Brasília – Mehr als 100.000 Menschen haben in Brasilien am Unabhängigkeitstag mit anti-demokratischen Slogans für Präsident Jair Bolsonaro demonstriert. Der rechte Staatschef selbst drohte bei einer Rede in der Hauptstadt Brasília dem Obersten Gerichtshof STF. »Entweder der Chef dieser Staatsgewalt hält seinen (Richter) in Zaum, oder diese Gewalt wird das erleiden, was wir nicht wollen«, sagte Bolsonaro am Dienstag (Ortszeit) an den Präsidenten des Obersten Gerichts, Luiz Fux, gerichtet.

In der Wirtschaftsmetropole São Paulo wiederholte Bolsonaro seine Drohungen und rief zu Ungehorsam auf. »Ich möchte euch sagen, daß dieser Präsident jeglicher Entscheidung des Herrn Alexandre de Moraes nicht mehr folgen wird«, sagte Bolsonaro. Moraes, Richter am STF, hatte Bolsonaro-Anhänger wegen mutmaßlicher Anstiftung zur Gewalt und Verbreitung von Falschmeldungen festnehmen und verhaften lassen. Das Gericht ermittelt, unter anderem wegen der Verbreitung von Fake News, auch gegen Bolsonaro.

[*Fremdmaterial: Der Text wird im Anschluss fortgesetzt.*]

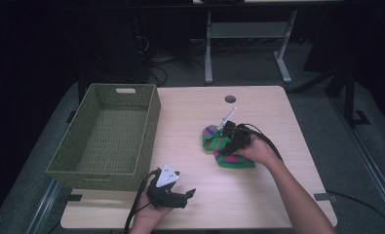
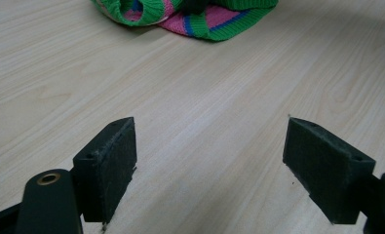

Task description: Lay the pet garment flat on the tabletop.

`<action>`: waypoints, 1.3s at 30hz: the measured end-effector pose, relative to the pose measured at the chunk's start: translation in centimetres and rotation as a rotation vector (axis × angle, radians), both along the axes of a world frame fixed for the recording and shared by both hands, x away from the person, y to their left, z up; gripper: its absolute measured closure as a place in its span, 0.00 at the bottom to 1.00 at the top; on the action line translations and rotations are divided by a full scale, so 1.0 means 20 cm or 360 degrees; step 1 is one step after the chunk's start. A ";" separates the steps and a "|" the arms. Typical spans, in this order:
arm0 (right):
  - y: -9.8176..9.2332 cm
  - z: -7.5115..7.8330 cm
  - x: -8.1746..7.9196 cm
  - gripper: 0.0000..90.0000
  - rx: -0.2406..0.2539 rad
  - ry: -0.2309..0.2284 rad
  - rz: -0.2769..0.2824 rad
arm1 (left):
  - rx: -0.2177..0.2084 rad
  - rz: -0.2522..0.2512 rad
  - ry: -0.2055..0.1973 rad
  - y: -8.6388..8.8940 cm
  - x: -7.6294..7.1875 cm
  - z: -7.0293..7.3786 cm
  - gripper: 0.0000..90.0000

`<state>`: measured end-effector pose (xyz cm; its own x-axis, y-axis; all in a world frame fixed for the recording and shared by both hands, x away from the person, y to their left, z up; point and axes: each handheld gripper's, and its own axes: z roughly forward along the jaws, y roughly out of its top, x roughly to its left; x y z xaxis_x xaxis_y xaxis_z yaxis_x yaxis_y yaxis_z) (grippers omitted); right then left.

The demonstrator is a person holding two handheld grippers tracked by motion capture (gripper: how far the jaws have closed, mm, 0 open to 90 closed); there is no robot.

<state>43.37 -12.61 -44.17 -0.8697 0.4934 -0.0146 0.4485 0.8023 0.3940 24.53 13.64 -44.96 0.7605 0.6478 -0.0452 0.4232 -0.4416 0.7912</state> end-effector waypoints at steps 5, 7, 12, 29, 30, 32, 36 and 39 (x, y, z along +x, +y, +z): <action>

»Nur Gott« könne ihn aus dem »Palacio do Planalto«, dem Regierungspalast herausholen, sagte Bolsonaro.

Der Gouverneur des Bundesstaates São Paulo, João Doria, äußerte sich angesichts von Bolsonaros Aussagen erstmals zu einem möglichen Amtsenthebungsverfahren gegen den Präsidenten. »Nach dem, was ich heute gehört habe, verstößt er eindeutig gegen die Verfassung«, sagte Doria.

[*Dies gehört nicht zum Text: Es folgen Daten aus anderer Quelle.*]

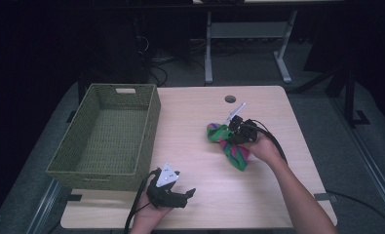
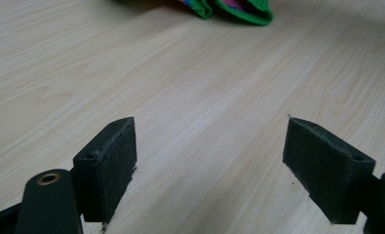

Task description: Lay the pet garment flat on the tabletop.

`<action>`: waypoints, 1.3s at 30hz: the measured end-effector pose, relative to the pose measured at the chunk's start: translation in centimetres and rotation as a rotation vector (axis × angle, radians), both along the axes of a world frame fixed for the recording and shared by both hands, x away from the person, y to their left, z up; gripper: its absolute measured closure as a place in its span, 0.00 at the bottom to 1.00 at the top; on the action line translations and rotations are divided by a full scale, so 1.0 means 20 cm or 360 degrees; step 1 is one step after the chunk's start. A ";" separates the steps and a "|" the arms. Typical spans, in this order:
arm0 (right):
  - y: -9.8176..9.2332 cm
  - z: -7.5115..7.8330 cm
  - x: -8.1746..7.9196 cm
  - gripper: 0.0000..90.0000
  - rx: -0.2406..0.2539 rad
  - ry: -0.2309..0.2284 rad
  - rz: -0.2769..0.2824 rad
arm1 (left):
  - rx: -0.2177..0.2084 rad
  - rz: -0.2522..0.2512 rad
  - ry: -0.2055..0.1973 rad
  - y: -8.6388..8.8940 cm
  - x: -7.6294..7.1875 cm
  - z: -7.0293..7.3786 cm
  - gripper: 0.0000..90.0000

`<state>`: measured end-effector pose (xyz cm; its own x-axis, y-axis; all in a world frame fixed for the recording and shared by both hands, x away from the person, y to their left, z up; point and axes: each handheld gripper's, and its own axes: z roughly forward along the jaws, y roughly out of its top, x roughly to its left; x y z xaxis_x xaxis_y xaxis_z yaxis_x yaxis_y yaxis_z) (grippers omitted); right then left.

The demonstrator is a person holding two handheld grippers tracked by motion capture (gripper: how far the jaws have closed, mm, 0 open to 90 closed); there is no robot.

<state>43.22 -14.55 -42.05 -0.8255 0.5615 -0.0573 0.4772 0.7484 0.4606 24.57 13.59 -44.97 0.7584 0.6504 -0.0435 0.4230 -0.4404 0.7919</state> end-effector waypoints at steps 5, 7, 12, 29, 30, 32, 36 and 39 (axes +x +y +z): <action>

Seit Dienstagmorgen demonstrierten Anhänger des Präsidenten in mehr als 25 Städten. Allein in São Paulo wurden rund 125.000 Teilnehmer gezählt. In Brasília, Rio de Janeiro, São Paulo und fast allen anderen großen Städten gab gleichzeitig Demonstrationen gegen Bolsonaro. Die Gegner nannten ihn angesichts der Versäumnisse in der Corona-Pandemie unter anderem einen »Völkermörder«, forderten »Bolsonaro raus«, Corona-Impfstoffe für alle, mehr Arbeitsplätze und bessere Gehälter.

 

SPD-Kandidat für mehr Militärausgaben

Berlin – Der SPD-Kanzlerkandidat Olaf Scholz hat sich für »eine starke Bundeswehr im europäischen Verbund« ausgesprochen, sieht eine »Sicherheitszusammenarbeit mit den USA« aber als dauerhaft nötig an. »Ich werde auch alles dafür tun, daß die Bundeswehr in den nächsten Jahren immer eine ausreichende Ausstattung hat«, kündigte Scholz am Dienstagabend in der »ARD-Wahlarena« an. Deutschland müsse »mit eigenständigen europäischen Kapazitäten« auch in der Lage sein, Soldaten in einen Einsatzort hinein- und dann wieder herauszubringen, sagte Scholz.

Scholz bekannte sich zu »gemeinsamen Rüstungsanstrengungen innerhalb der EU«, aber sagte zugleich: »Wir werden immer mit den USA zusammen verbündet sein müssen.« Anderes könnten »nur Phantasten behaupten«. Es bleibe »angesichts der sehr starken Verteidigungskraft der USA« wichtig, mit ihnen in der NATO zusammenzuarbeiten.